• Task requirements
In your copy, leave out the pictures and reproduce the listing below exactly.

◇ ◇ ◇ ◇ ◇ ◇ ◇

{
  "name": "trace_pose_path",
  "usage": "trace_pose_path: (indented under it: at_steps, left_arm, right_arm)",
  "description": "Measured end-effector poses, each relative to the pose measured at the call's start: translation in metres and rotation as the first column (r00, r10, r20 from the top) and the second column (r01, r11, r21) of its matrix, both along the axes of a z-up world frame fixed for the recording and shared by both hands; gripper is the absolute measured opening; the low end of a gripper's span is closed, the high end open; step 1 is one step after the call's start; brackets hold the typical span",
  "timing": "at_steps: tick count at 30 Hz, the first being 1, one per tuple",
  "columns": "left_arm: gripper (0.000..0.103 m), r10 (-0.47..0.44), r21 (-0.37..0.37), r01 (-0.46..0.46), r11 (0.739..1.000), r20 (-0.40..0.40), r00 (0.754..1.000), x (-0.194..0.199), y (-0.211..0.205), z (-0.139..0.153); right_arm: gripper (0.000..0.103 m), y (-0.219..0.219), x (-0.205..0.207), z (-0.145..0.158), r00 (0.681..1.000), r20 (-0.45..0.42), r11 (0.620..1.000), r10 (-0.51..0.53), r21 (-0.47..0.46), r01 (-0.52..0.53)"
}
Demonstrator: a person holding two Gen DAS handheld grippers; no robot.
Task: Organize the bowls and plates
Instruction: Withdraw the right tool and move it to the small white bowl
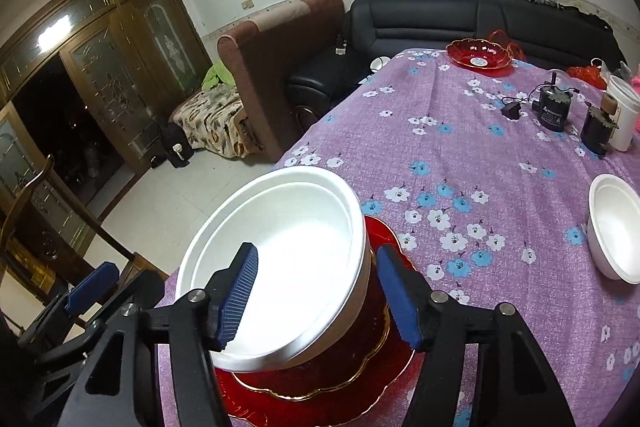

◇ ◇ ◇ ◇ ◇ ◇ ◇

• Answer for this exercise
{
  "name": "trace_pose_path",
  "usage": "trace_pose_path: (indented under it: at_steps, left_arm, right_arm)",
  "description": "Measured end-effector poses, each relative to the pose measured at the call's start: translation in metres and rotation as the first column (r00, r10, r20 from the top) and the second column (r01, r11, r21) of its matrix, both along the axes of a z-up world frame fixed for the recording and shared by both hands; gripper is the absolute measured opening; the low end of a gripper's span is closed, the high end open; step 1 is one step after the call's start; brackets hold the typical span",
  "timing": "at_steps: tick count at 30 Hz, the first being 1, one per tuple",
  "columns": "left_arm: gripper (0.000..0.103 m), r10 (-0.47..0.44), r21 (-0.37..0.37), r01 (-0.46..0.46), r11 (0.739..1.000), r20 (-0.40..0.40), r00 (0.754..1.000), x (-0.194..0.199), y (-0.211..0.205), z (-0.139..0.153); right_arm: gripper (0.000..0.103 m), y (-0.219..0.219), x (-0.205..0.207), z (-0.145..0.158), r00 (0.681..1.000), r20 (-0.45..0.42), r11 (0.620..1.000), r10 (-0.51..0.53), r21 (-0.47..0.46), r01 (-0.52..0.53)"
}
Demonstrator: a person holding two Gen DAS handheld grippers; no robot.
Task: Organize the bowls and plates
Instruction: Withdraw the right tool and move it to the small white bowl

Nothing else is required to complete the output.